目的 通过肺超声评分探讨肺保护性通气策略减轻老年开腹手术患者肺损伤的作用。
方法 选择2019年8月至2020年6月择期开腹手术患者50例,男33例,女17例,年龄65~80岁,BMI 18~25 kg/m2,ASA Ⅰ—Ⅲ级。采用随机数字表法将患者分为两组:对照组(C组)和肺保护性通气组(P组),每组25例。所有患者常规麻醉诱导,采用容量控制的通气模式。C组设置VT 8 ml/kg,不使用呼气末正压(PEEP);P组设置VT 6 ml/kg,PEEP 6 cmH2O,每间隔30 min给予手法肺复张。采用床旁超声评估患者双侧共12个区域的肺部超声,各区域分数累积为肺超声评分(LUS)。记录入室时(T0)、麻醉诱导气管插管后5 min(T1)、手术开始后2 h(T2)、手术结束时(T3)、气管导管拔除后15 min(T4)、2 h(T5)、术后1 d(T6)的LUS评分、HR、MAP、SpO2、PaO2和PaCO2。记录T1—T3时的氧合指数(PaO2/FiO2)、气道峰压(Ppeak)、吸气末平台压(Pplat)和驱动压力(ΔP)。记录术后7 d内肺部并发症(PPCs)的发生情况。
结果 与T0时比较,T1—T5时C组和P组LUS评分明显升高(P<0.05)。与T1时比较,T2—T3时C组PaO2/FiO2明显降低(P<0.05),P组ΔP明显降低(P<0.05)。与C组比较,P组T2—T5时LUS评分明显降低(P<0.05),T2—T3时PaO2/FiO2明显升高(P<0.05)、ΔP明显降低(P<0.05)。C组术后7 d内PPCs发生率为20%,P组未发生PPCs(P<0.05)。
结论 床旁肺超声监测下,老年开腹手术患者在全麻期间和术后早期LUS评分升高,肺通气丢失。肺保护性通气策略可降低患者围术期的肺超声评分,减少肺通气损失,降低术后7 d的肺部并发症发生率。
英文摘要:
      
Objective To investigate the effects of protective lung ventilation strategy on reducing pulmonary injury in elderly patients undergoing open abdominal surgery by detecting lung ultrasound score.
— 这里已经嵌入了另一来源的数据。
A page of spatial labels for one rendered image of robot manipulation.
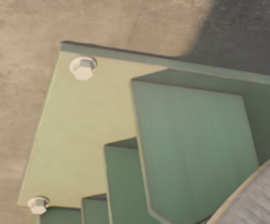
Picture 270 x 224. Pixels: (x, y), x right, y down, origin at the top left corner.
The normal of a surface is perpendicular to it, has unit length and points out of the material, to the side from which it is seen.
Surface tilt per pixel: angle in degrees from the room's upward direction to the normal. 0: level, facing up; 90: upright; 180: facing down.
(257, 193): 91
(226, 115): 90
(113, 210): 90
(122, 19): 0
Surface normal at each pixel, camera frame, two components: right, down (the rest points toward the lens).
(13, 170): 0.11, 0.73
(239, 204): 0.28, -0.69
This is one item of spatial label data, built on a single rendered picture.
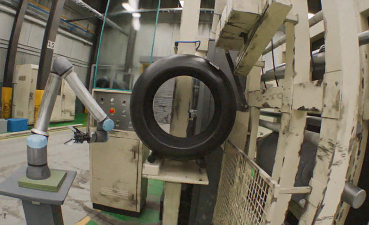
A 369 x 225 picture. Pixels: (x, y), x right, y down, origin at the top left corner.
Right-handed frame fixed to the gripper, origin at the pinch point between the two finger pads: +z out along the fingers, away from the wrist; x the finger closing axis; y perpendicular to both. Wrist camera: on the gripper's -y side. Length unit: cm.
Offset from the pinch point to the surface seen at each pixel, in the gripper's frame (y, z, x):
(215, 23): 19, -106, -126
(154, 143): 70, -27, -27
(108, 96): -29, -46, -29
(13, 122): -433, 34, 163
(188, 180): 88, -42, -13
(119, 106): -18, -55, -23
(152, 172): 73, -28, -11
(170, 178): 81, -35, -11
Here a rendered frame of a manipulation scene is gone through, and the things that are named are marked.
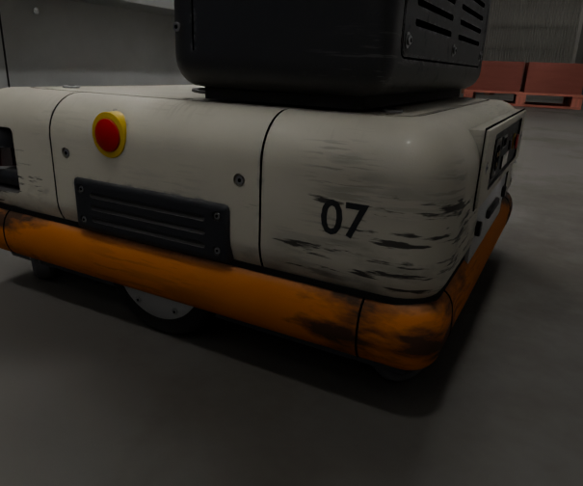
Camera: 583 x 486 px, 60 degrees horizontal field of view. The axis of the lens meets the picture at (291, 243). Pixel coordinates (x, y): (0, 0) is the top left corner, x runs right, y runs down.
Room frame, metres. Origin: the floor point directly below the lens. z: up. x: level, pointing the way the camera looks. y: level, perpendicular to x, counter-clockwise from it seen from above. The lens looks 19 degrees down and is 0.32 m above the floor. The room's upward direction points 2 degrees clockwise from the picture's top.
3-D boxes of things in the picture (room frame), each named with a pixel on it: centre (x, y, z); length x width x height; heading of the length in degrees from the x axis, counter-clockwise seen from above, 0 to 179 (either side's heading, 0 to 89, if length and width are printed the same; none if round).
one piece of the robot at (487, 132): (0.69, -0.28, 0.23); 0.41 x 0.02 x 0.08; 152
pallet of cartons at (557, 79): (6.48, -2.72, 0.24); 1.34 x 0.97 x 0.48; 63
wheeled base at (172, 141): (0.83, 0.02, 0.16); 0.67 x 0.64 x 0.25; 62
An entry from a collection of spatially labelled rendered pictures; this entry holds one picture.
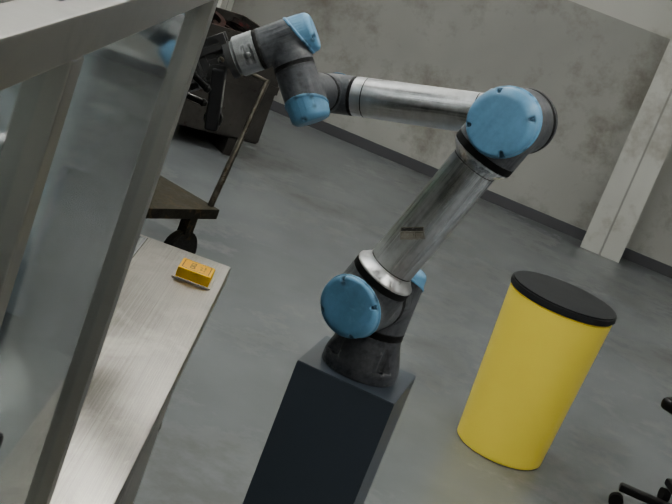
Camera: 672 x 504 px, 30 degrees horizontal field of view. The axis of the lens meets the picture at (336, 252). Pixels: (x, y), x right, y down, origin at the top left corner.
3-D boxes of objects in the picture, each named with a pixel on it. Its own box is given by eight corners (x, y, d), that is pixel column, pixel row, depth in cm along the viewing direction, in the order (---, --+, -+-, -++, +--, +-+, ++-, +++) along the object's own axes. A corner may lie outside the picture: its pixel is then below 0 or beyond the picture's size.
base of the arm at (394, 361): (402, 373, 248) (420, 329, 245) (385, 395, 234) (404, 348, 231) (333, 342, 251) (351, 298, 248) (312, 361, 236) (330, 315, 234)
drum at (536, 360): (546, 446, 504) (612, 299, 487) (551, 489, 464) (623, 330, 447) (449, 408, 505) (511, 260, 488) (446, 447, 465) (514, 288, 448)
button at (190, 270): (207, 288, 254) (210, 277, 253) (174, 276, 254) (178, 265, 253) (212, 278, 261) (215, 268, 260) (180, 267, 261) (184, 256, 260)
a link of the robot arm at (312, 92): (347, 114, 231) (328, 57, 231) (321, 114, 221) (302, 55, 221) (310, 128, 234) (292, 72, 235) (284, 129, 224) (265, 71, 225)
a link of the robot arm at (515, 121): (380, 342, 233) (571, 117, 214) (348, 357, 220) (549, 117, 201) (334, 298, 236) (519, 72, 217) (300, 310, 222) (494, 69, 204)
Methods Fifty patients from August 2019 to June 2020, recruited and scheduled to undergo elective open abdominal surgery, age 65-80 years, BMI 18-25 kg/m2, ASA physical stutas Ⅰ-Ⅲ, were randomly divided into two groups: control group (group C) and protective lung ventilation group (group P), 25 patients in each group. After induction of general anesthesia, all patients received volumetric ventilation. Patients in group C were received VT 8 ml/kg without positive end-expiratory pressure (PEEP). Patients in group P received VT 6 ml/kg, PEEP 6 cmH2O, and pulmonary volume recruitment manoeuvres (RM) every 30 minutes. Lung ultrasonography was undertaken to evaluate the score of lung ultrasound at 12 regions of bilateral lung. The score of each region was accumulated as lung ultrasound score (LUS). LUS were recorded when entering the operative room (T0), 5 minutes after tracheal intubation under general anesthesia (T1), 2 hours form surgery beginning (T2), at the end of surgery (T3), 15 minutes (T4) and 2 hours (T5) after tracheal catheter extraction, and 1 day after operation (T6). Oxygenation index (PaO2/FiO2), airway peak pressure (Ppeak), terminal inspiratory airway platform pressure (Pplat) and driving pressure (ΔP) were recorded at T1-T3. The occurrence of pulmonary complications (PPCs) were followed up 7 days after the surgery.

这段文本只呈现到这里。